* REQUIRED ACTION *
The response must be the exact lines from the one that contains "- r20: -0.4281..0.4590" through the end of the material, with no pictures and no additional lines.

* INFORMATION SUPPLIED *

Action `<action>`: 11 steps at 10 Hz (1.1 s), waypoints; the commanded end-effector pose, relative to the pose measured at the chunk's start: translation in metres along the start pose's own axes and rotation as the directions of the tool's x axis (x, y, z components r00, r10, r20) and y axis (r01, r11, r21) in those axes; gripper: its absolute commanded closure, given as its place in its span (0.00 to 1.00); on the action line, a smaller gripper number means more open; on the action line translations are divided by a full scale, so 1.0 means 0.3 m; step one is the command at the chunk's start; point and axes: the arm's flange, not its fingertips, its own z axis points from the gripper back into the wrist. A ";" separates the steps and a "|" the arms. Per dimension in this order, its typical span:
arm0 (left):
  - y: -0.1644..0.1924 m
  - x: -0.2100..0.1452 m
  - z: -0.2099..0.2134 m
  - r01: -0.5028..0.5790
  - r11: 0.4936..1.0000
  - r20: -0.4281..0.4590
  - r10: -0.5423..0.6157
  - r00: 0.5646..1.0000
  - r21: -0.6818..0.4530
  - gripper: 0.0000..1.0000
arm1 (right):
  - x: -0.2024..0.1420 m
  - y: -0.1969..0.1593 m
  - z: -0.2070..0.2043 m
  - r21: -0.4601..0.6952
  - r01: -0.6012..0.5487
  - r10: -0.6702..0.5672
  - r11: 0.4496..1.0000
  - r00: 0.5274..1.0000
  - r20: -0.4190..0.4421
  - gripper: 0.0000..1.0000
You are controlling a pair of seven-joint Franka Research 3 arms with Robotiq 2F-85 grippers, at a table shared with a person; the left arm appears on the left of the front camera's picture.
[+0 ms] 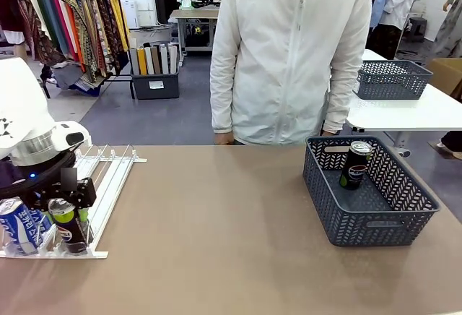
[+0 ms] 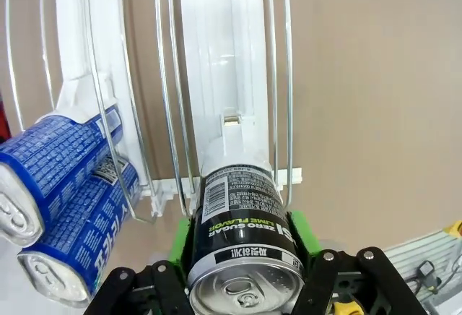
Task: Retrieve and store the cans from the dispenser.
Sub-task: Pick up the last remaining can from one row of the Automatic Can Dispenser and place it in the middle of the table.
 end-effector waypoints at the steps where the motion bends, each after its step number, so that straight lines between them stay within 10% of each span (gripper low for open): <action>1: 0.024 -0.095 0.111 0.033 0.999 0.111 -0.029 0.993 -0.037 1.00 | -0.006 0.007 0.006 0.002 -0.004 0.004 1.000 1.000 -0.006 0.00; 6: 0.022 -0.206 0.575 0.068 0.997 0.273 -0.060 0.960 -0.022 1.00 | -0.006 0.007 0.006 0.002 -0.004 0.004 1.000 1.000 -0.006 0.00; 11: 0.010 -0.230 0.606 0.044 0.999 0.272 -0.040 0.962 -0.009 1.00 | -0.006 0.007 0.006 0.002 -0.004 0.004 1.000 1.000 -0.006 0.00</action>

* YOUR RESPONSE *
  - r20: -0.4281..0.4590
  - r10: -0.5423..0.6157
  - r00: 0.5646..1.0000
  - r21: -0.6818..0.4530
  - gripper: 0.0000..1.0000
arm1 (right):
  - x: -0.2024..0.1420 m
  - y: -0.1969..0.1593 m
  - z: -0.2070..0.2043 m
  - r21: -0.4601..0.6952
  - r01: -0.6012..0.5487
  - r10: -0.6702..0.5672
  - r11: 0.4496..1.0000
  - r00: 0.5274..1.0000
  - r20: -0.4190..0.4421
  - gripper: 0.0000..1.0000
You are controlling a pair of seven-joint Franka Research 3 arms with Robotiq 2F-85 grippers, at a table shared with a person; the left arm appears on the left of the front camera's picture.
[+0 ms] 
[+0 ms] 
Task: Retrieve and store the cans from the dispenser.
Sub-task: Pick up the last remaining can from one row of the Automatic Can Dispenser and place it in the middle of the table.
 end-effector waypoints at the steps where the motion bends, each after its step number, so that straight lines between them stay within 10% of each span (gripper low for open): <action>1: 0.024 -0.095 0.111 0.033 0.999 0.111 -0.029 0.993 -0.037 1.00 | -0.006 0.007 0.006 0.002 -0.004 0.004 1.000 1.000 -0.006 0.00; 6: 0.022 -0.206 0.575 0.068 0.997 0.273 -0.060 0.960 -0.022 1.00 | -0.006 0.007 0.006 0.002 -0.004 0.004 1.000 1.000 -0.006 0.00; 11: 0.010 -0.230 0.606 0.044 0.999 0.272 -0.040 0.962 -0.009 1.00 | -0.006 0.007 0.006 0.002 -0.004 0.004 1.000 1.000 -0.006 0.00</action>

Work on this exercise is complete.